= Beers criteria =

Guidelines on medication for older adults

The Beers Criteria for Potentially Inappropriate Medication Use in Older Adults, commonly called the Beers List, are consensus guidelines published by the American Geriatrics Society (AGS) for healthcare professionals to help improve the safety of prescribing medications for adults 65 years and older in all except palliative settings. They emphasize deprescribing medications that are unnecessary, which helps to reduce the problems of polypharmacy, drug interactions, and adverse drug reactions, thereby improving the risk–benefit ratio of medication regimens in at-risk people.

The criteria are used in geriatrics clinical care to monitor and improve the quality of care. They are also used in training, research, and healthcare policy to assist in developing performance measures and document outcomes. These criteria include lists of medications in which the potential risks may be greater than the potential benefits for people 65 and older. By considering this information, practitioners may be able to reduce harmful side effects caused by such medications. The Beers Criteria are intended to serve as a guide for clinicians and not as a substitute for professional judgment in prescribing decisions. The criteria may be used in conjunction with other information to guide clinicians about safe prescribing in older adults..

The criteria are frequently used internationally although they were only intended for use in the United States. Some countries have adapted the criteria to their own context. Others countries have observed that the listed medications may not be applicable in their country. In the US, the list has never been clinically validated; a 2007 study showed that Beers criteria medications caused low numbers of and few risks for emergency department visits for adverse events.

==History==
Geriatrician Mark H. Beers formulated the Beers Criteria through a consensus panel of experts using the Delphi method. The criteria were originally published in the Archives of Internal Medicine in 1991 and updated in 1997, 2003, 2012, 2015, 2019, and 2023.

The AGS has registered a trademark for the term "AGS Beers Criteria" and in 2018, it formed a commercial partnership to authorize the release of a software application applying its official criteria.

==Management of criteria==
In 2011, the American Geriatrics Society (AGS) convened an eleven-member multidisciplinary panel of experts in geriatric medicine, nursing, and pharmacotherapy to develop the 2012 edition of the American Geriatrics Society Updated Beers Criteria for Potentially Inappropriate Medication Use in Older Adults.

The 2012 AGS Beers Criteria differ from previous editions in several ways. In addition to using a modified Delphi process for building consensus, the expert panel followed the evidence-based approach that AGS has used since it developed its first practice guideline on persistent pain in 1998. The Institute of Medicine (IOM) in its 2011 report, Clinical Practice Guidelines We Can Trust, recommended that all guideline developers complete a systematic review of the evidence. Following the recommendation of the IOM, AGS added a public comment period that occurred in parallel to its standard invited external peer review process. In a significant departure from previous versions of the criteria, each recommendation is rated for quality of both the evidence supporting the panel's recommendations and the strength of their recommendations.

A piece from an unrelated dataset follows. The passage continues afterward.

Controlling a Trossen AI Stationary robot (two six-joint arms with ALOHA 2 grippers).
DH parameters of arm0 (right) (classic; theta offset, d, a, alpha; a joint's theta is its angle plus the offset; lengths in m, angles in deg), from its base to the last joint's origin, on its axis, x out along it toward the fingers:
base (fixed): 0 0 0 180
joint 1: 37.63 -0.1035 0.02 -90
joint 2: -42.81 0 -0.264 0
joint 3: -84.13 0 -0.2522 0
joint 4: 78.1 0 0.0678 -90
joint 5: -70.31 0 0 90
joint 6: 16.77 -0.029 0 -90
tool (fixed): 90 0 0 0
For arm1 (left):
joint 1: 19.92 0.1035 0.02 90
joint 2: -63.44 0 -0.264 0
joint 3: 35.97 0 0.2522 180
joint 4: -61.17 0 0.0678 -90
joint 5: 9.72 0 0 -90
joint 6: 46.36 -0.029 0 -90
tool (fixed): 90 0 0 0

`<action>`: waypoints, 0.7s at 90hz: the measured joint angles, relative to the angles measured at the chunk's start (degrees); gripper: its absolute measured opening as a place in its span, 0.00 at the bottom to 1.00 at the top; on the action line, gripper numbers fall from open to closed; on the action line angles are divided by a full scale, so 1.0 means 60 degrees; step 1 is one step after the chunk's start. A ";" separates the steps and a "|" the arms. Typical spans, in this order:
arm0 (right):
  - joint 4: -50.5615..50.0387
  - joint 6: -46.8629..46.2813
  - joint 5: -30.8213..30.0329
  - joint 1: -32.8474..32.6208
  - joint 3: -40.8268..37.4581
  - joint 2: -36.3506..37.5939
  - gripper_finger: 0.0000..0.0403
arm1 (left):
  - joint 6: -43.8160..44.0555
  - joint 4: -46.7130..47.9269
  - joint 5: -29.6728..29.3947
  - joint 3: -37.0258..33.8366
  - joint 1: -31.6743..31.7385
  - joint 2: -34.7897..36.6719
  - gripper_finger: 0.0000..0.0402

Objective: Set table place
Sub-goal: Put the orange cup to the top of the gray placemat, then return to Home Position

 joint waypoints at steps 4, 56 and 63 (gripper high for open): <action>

In another departure from the 2003 criteria, the 2012 AGS Beers Criteria identify and group medications that may be inappropriate for older adults into three different categories instead of the previous two. The first category includes medications that are potentially inappropriate for older people because they either pose high risks of adverse effects or appear to have limited effectiveness in older patients, and because there are alternatives to these medications. The second category includes medications that are potentially inappropriate for older people who have certain diseases or disorders because these drugs may exacerbate the specified health problems. The third category includes medications that, although they may be associated with more risks than benefits in general, may be the best choice for a particular individual if administered with caution.

The 2012 AGS Beers Criteria was released in February 2012 via publication in the early online edition of the Journal of the American Geriatrics Society.

The Beers Criteria was updated in 2019 and 2023.

==Style of the publication==
Drugs listed on the Beers List are categorized according to risks for negative outcomes. The tables include medications that have cautions, should be avoided, should be avoided with concomitant medical conditions, and are contraindicated and relatively contraindicated in the elderly population. An example of an included drug is diphenhydramine (Benadryl), a first-generation H1 antagonist with anticholinergic properties, which may increase sedation and lead to confusion or falls.